* **Work item**: Only one stretch of the data below is needed: the line with "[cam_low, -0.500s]" through the last line. Output it exactly and drop the pictures.

* **Exercise data**:
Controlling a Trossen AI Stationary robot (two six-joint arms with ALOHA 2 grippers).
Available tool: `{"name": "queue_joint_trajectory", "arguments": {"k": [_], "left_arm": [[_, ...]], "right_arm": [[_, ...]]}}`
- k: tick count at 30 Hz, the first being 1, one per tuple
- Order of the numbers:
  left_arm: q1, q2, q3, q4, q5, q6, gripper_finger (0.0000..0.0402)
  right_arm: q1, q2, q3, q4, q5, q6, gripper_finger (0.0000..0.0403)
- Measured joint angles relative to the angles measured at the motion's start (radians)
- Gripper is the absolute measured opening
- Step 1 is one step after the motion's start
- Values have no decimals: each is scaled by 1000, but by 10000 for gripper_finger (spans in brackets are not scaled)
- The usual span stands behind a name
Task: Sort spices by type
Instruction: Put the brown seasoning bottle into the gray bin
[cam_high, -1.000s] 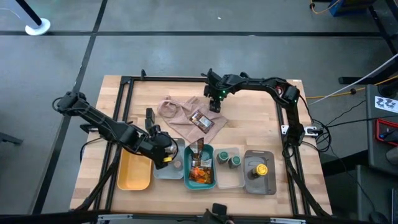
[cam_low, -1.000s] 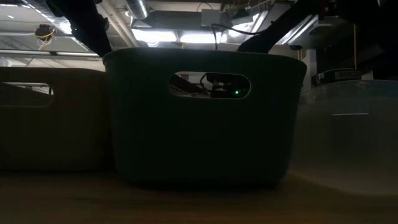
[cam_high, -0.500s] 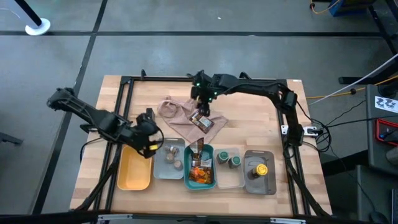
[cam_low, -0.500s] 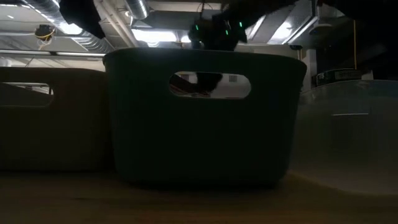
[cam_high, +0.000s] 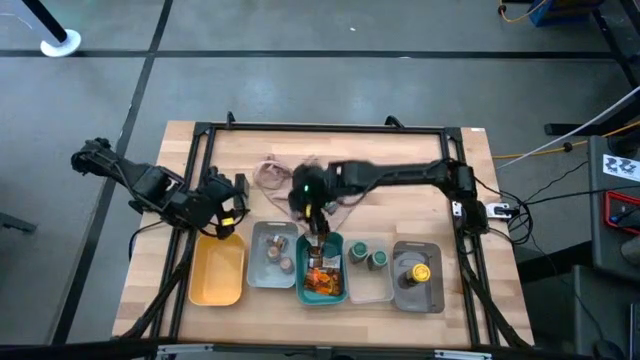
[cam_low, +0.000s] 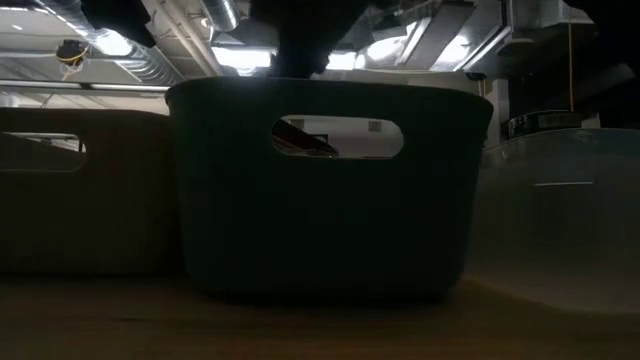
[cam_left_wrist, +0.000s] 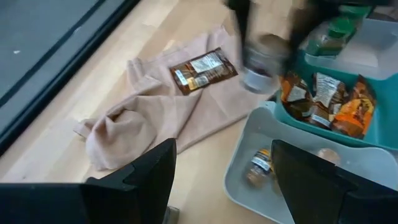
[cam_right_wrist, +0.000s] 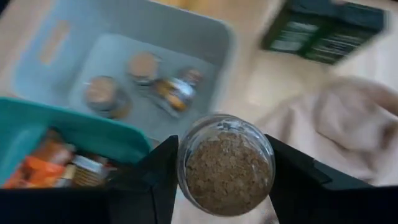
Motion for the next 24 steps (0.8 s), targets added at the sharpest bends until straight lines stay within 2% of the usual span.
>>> {"name": "queue_joint_trajectory", "arguments": {"k": [10, 21, 24], "left_arm": [[0, -5, 0, -19, -22, -37, 246], [-1, 2, 0, -24, -24, -77, 246], [-1, 2, 0, -24, -23, -78, 246]], "right_arm": [[109, 83, 0, 135, -1, 0, 196], [121, 154, -2, 188, 26, -1, 197], [119, 161, 0, 193, 74, -11, 197]]}}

* **Output for this task**:
[cam_low, -0.500s] 
[cam_high, +0.000s] 
[cam_low, +0.000s] 
[cam_left_wrist, +0.000s] 
[cam_right_wrist, +0.000s] 
Motion for the next 24 steps (0.8 s), targets added at the sharpest bends until straight lines stay within 2% of the usual span.
>>> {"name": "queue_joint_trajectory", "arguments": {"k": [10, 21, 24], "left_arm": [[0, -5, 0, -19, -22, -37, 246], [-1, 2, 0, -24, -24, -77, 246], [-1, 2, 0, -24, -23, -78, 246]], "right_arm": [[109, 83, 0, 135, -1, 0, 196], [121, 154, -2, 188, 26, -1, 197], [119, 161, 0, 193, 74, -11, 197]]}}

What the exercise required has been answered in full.